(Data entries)

=== Section Start ===

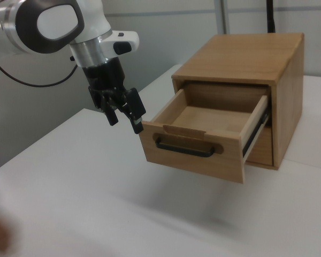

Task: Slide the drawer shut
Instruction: 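Lower the gripper to the front face of the open wooden drawer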

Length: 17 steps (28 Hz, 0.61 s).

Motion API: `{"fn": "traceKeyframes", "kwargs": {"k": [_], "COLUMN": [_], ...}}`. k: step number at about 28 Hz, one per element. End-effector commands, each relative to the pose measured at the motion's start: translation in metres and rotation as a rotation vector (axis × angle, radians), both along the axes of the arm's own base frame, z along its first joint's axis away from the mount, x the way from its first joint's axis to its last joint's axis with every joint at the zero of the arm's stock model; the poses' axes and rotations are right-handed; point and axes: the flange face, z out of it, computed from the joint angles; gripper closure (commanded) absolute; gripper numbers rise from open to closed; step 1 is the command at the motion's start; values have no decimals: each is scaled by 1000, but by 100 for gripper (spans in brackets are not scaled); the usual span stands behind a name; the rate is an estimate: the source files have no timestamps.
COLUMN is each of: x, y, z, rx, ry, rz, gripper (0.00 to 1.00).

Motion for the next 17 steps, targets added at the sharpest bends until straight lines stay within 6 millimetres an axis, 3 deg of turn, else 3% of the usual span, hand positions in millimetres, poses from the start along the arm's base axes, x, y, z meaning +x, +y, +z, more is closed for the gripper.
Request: {"fn": "traceKeyframes", "kwargs": {"k": [1, 2, 5, 6, 10, 17], "x": [-8, -8, -7, -5, -3, 19], "y": [6, 7, 11, 11, 10, 3], "z": [-3, -3, -6, -7, -14, -50], "rx": [-12, -10, -1, -1, 3, 3], "ry": [23, 23, 29, 31, 44, 107], "rz": [39, 42, 46, 47, 58, 54], "gripper": [1, 10, 62, 100, 100, 100]}}
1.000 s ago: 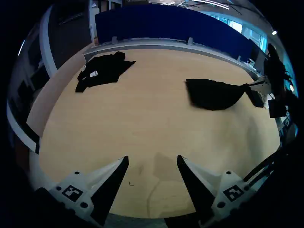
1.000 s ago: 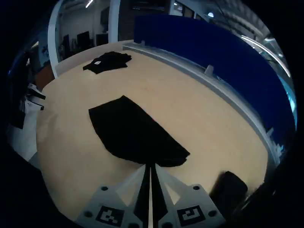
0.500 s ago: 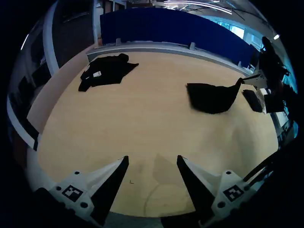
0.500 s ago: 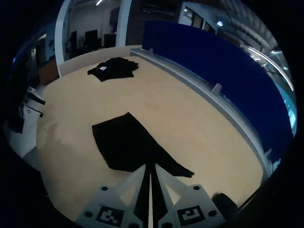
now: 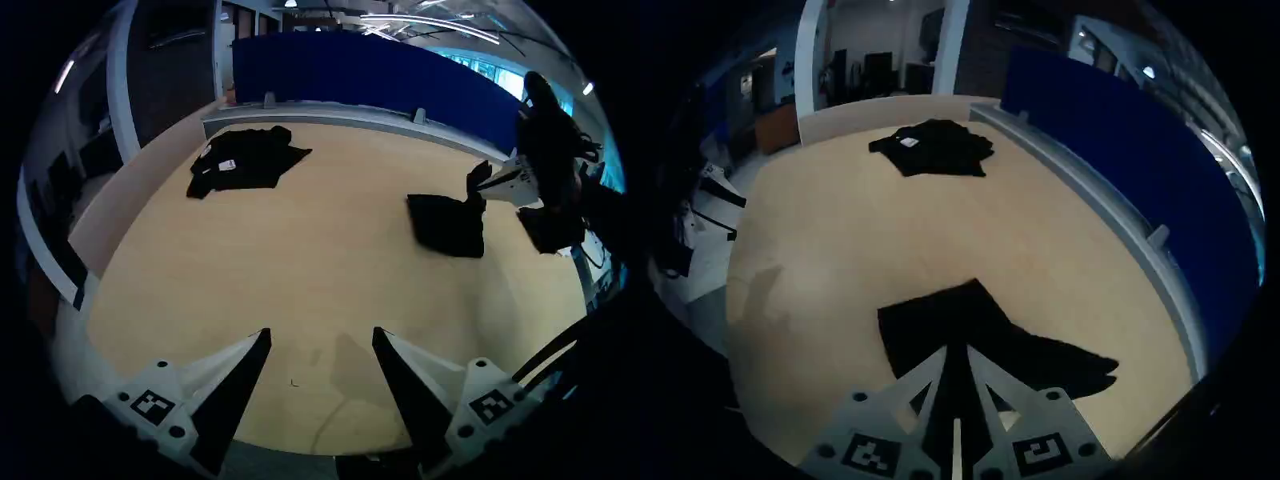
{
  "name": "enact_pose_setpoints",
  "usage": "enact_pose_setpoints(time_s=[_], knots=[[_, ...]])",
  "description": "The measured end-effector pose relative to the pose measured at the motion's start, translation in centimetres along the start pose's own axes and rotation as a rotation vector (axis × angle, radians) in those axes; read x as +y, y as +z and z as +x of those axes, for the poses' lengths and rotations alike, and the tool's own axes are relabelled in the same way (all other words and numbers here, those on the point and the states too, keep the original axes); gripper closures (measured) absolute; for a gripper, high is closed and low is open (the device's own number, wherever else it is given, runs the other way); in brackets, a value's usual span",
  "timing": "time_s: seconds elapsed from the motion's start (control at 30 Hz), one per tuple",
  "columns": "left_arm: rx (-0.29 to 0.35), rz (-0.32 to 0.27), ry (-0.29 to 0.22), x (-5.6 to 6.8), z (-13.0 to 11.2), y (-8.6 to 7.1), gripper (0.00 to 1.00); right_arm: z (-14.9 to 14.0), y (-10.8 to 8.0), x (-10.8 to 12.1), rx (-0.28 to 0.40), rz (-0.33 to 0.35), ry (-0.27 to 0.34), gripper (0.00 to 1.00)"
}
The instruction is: Fold towel
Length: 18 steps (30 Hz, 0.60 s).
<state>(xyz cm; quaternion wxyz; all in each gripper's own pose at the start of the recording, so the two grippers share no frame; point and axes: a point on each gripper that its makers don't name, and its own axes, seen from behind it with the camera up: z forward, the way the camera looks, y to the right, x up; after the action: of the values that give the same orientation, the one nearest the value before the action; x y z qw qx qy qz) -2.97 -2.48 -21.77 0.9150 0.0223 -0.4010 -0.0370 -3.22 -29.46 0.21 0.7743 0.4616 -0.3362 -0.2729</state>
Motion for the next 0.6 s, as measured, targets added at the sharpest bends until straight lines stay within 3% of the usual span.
enact_pose_setpoints(time_s=[0.2, 0.3, 0.6], knots=[[0.011, 0.012, -0.012, -0.3, -0.3, -0.3, 0.06, -1.5, 6.0, -4.5, -0.074, 0.091, 0.001, 0.97], [0.011, 0.011, -0.016, -0.2, -0.6, -0.4, 0.06, -2.4, 7.7, -5.8, -0.106, 0.112, 0.003, 0.97], [0.013, 0.006, -0.032, -0.5, -0.7, -0.6, 0.06, -2.1, 8.0, -5.7, -0.105, 0.103, 0.013, 0.97]])
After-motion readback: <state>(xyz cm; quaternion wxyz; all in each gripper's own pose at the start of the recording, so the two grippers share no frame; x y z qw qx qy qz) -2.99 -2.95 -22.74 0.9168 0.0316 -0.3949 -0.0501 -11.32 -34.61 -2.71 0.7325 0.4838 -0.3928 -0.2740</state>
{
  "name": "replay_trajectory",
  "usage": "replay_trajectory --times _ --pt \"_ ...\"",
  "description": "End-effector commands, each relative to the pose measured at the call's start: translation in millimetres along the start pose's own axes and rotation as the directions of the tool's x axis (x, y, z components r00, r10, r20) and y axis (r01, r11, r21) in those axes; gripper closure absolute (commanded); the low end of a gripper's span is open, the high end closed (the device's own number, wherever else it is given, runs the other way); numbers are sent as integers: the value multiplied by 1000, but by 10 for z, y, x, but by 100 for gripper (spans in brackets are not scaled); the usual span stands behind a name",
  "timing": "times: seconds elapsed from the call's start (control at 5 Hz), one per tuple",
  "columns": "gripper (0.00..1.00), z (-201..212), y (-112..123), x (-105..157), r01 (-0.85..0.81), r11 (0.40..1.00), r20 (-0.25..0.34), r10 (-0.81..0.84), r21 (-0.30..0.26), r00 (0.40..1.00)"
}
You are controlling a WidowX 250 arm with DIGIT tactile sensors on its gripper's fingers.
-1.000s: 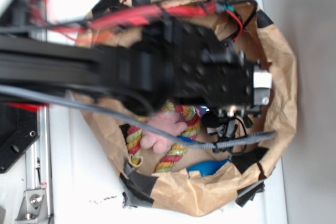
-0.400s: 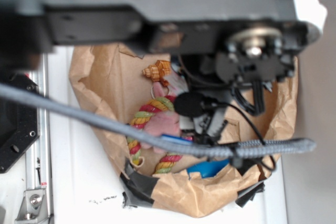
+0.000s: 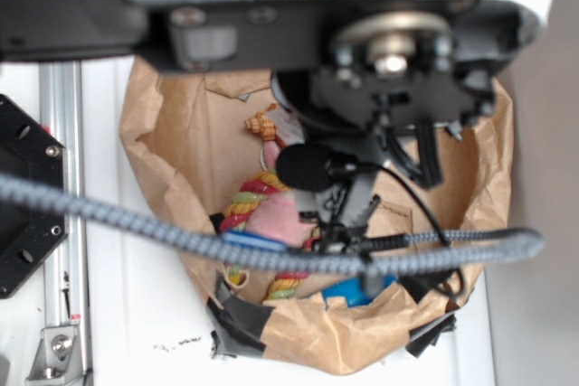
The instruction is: Grab the white paper.
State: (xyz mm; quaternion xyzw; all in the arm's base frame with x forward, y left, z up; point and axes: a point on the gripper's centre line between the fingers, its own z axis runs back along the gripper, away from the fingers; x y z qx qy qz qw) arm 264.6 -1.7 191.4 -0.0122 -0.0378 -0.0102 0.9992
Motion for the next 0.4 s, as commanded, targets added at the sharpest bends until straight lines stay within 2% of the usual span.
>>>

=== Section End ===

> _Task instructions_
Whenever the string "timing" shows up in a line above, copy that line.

> _Written answer_
  "timing": "time_s: seconds elapsed from the motion's start (control at 30 Hz), one per tuple",
  "timing": "times: seconds elapsed from the call's start (control at 5 Hz), one per tuple",

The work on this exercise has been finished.